→ **WHAT IS NEEDED**
Scan the records below and report how many lines contain the word "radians", giving the number by itself.

___

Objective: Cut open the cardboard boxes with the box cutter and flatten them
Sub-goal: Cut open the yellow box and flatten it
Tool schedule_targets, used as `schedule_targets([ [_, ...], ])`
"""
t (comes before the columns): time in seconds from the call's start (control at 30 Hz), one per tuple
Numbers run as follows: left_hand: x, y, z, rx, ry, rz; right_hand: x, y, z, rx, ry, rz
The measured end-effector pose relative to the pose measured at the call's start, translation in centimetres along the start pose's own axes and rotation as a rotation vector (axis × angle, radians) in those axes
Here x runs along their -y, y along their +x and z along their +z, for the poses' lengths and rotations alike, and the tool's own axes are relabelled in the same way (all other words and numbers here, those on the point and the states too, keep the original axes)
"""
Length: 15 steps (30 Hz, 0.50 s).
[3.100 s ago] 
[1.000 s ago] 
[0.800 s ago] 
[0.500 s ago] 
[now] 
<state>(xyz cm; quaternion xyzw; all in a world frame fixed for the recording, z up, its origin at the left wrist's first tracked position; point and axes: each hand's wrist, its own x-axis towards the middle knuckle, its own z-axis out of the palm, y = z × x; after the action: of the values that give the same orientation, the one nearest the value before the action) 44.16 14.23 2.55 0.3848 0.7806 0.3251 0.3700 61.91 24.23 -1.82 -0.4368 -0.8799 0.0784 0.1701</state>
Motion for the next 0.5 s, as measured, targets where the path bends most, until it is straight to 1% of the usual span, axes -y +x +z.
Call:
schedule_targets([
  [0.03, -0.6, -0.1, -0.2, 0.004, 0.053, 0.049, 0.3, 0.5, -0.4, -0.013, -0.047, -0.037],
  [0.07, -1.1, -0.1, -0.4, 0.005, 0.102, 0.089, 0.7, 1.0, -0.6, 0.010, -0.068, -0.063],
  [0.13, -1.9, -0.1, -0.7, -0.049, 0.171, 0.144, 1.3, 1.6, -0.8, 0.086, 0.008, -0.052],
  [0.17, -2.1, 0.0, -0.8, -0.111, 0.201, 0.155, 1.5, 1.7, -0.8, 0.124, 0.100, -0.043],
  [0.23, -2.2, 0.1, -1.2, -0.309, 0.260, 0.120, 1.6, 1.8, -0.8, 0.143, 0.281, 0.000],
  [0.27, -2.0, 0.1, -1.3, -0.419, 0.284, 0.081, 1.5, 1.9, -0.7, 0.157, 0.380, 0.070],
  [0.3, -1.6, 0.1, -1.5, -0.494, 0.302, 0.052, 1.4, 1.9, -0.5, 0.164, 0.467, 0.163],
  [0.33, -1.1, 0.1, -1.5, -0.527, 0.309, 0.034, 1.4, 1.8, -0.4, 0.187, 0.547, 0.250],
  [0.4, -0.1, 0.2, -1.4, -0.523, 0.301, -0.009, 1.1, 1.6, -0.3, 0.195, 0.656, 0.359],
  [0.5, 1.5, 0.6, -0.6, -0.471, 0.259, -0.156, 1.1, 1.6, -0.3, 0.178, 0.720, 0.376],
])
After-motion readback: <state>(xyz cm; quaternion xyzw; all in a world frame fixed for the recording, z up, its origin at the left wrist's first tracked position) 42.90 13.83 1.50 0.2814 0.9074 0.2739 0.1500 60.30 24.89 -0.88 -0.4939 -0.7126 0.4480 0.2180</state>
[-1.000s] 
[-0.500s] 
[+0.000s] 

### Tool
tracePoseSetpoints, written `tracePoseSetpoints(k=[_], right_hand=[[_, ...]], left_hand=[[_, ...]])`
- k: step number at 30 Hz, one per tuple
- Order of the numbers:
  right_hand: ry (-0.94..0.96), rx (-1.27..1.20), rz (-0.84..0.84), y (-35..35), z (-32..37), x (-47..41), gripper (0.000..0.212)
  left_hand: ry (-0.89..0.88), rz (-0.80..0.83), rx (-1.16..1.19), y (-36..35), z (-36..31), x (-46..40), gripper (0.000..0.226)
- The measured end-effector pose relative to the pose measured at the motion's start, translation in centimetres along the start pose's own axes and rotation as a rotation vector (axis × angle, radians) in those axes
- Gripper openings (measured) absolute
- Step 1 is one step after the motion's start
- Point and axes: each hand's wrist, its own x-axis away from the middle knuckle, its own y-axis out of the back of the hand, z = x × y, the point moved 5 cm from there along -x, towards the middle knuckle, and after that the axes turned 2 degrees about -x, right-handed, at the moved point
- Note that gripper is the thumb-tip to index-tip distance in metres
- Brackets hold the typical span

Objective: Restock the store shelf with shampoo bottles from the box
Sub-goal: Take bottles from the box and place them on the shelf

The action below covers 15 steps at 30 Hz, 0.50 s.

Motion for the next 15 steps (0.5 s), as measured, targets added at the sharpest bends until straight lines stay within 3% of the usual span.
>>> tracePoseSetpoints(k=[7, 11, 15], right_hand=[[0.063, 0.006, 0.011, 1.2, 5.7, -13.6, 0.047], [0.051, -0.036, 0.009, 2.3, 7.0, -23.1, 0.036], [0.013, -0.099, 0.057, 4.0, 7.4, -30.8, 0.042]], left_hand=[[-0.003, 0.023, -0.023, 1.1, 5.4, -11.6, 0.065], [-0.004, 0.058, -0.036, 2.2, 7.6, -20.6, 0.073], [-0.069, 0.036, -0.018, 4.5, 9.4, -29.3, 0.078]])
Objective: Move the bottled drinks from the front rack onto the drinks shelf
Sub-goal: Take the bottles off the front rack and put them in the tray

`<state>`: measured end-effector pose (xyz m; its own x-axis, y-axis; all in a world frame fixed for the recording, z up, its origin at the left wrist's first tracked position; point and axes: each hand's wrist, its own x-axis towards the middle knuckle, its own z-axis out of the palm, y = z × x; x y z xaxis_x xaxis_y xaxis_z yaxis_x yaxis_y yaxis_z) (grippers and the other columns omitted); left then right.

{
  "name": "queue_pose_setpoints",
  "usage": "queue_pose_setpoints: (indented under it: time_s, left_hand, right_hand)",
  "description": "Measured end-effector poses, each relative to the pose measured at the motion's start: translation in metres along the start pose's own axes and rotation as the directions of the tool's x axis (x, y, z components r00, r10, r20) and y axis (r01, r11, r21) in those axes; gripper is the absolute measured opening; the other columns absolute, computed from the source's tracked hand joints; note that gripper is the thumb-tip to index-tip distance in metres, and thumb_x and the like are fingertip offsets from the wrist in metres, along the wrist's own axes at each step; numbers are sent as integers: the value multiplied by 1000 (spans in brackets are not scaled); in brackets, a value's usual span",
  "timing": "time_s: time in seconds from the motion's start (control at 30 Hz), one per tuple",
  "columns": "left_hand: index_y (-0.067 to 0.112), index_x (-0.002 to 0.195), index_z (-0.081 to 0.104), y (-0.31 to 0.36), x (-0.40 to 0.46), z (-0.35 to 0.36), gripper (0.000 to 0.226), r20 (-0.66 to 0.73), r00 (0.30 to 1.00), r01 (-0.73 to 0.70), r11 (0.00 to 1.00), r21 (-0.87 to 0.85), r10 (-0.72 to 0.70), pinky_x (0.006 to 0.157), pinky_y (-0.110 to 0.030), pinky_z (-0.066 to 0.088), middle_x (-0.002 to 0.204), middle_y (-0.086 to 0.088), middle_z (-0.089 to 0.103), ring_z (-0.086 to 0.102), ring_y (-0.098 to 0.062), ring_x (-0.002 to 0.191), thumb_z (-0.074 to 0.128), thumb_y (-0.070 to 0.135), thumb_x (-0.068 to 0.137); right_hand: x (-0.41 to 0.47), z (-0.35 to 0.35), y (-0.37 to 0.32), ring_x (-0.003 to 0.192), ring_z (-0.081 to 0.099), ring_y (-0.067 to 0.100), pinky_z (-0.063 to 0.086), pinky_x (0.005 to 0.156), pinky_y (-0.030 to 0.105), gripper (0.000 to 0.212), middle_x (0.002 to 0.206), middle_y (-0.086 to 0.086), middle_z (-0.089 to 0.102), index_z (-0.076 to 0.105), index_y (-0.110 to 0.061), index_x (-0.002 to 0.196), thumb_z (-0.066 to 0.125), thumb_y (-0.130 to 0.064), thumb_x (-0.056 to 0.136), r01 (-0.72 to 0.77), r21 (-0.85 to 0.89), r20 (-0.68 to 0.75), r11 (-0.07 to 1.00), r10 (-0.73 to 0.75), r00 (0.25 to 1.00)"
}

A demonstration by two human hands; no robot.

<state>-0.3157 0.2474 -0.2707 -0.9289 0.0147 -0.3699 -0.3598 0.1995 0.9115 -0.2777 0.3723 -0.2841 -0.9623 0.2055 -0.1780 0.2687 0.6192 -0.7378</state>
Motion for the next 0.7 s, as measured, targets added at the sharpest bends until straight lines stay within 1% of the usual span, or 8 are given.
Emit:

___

→ **RESULT FOR THIS EXERCISE**
2